System: ASUS N61JQ laptop
RAM: 8 GB
Graphics: ATI Radeon Mobility 5730 (1 GB DDR3 VRAM)
Host OS: Ubuntu 10.04 LTS
Guest OS: Windows XP Pro SP3 (via VirtualBox)
Base Memory: 4096 MB (?)
Video Memory: 128 MB (?)

Given the following ...
http://support.microsoft.com/kb/888137

How much base and video memory is recommended for
Windows XP Pro SP3?

You did not state what you intend to do inside the Windows virtual
machine. Personally I would recommend about 512 MB to 1 GB base memory
and about 64 MB video memory. These numbers correspond to the
specifications of a pretty decent home/office computer at the time
Windows XP was released.

Also, I'm not familiar with that type of laptop, but check whether it
has hardware support for virtualization, and if so, turn that on in the
BIOS's set-up utility.
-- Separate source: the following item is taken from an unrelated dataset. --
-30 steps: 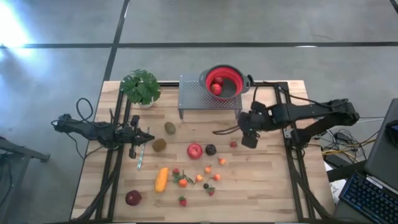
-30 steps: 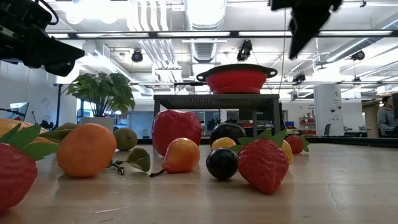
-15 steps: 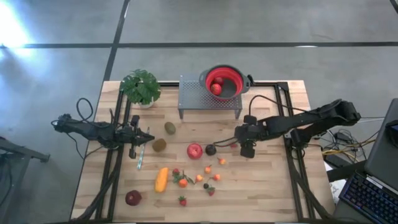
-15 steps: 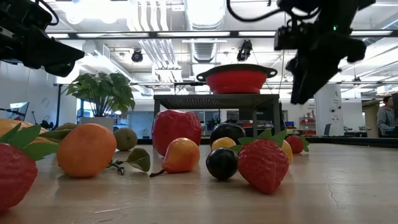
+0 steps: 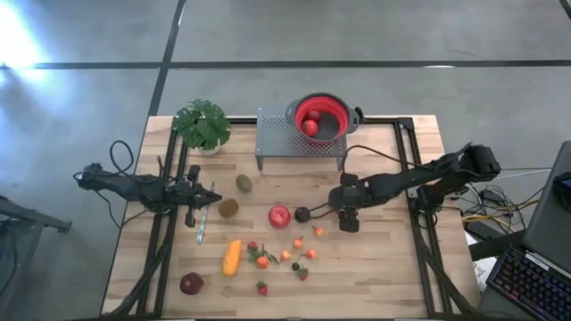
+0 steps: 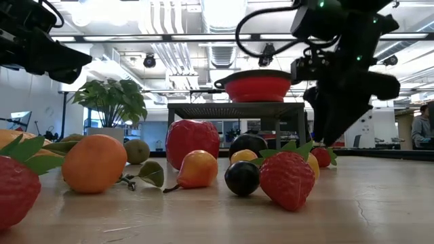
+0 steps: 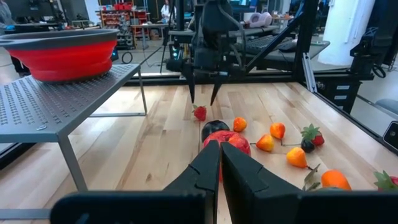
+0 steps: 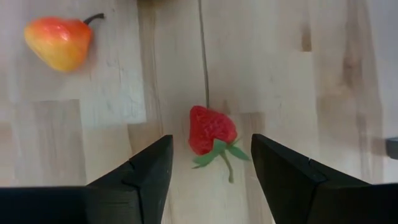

It will greatly improve the performance of
whatever runs inside the virtual machine if you're going to use
VirtualBox (or VMWare) as your virtual machine monitor.
 
A

Adam

Aragorn said:
You did not state what you intend to do inside the Windows virtual
machine. Personally I would recommend about 512 MB to 1 GB base memory
and about 64 MB video memory. These numbers correspond to the
specifications of a pretty decent home/office computer at the time
Windows XP was released.

Also, I'm not familiar with that type of laptop, but check whether it
has hardware support for virtualization, and if so, turn that on in the
BIOS's set-up utility. It will greatly improve the performance of
whatever runs inside the virtual machine if you're going to use
VirtualBox (or VMWare) as your virtual machine monitor.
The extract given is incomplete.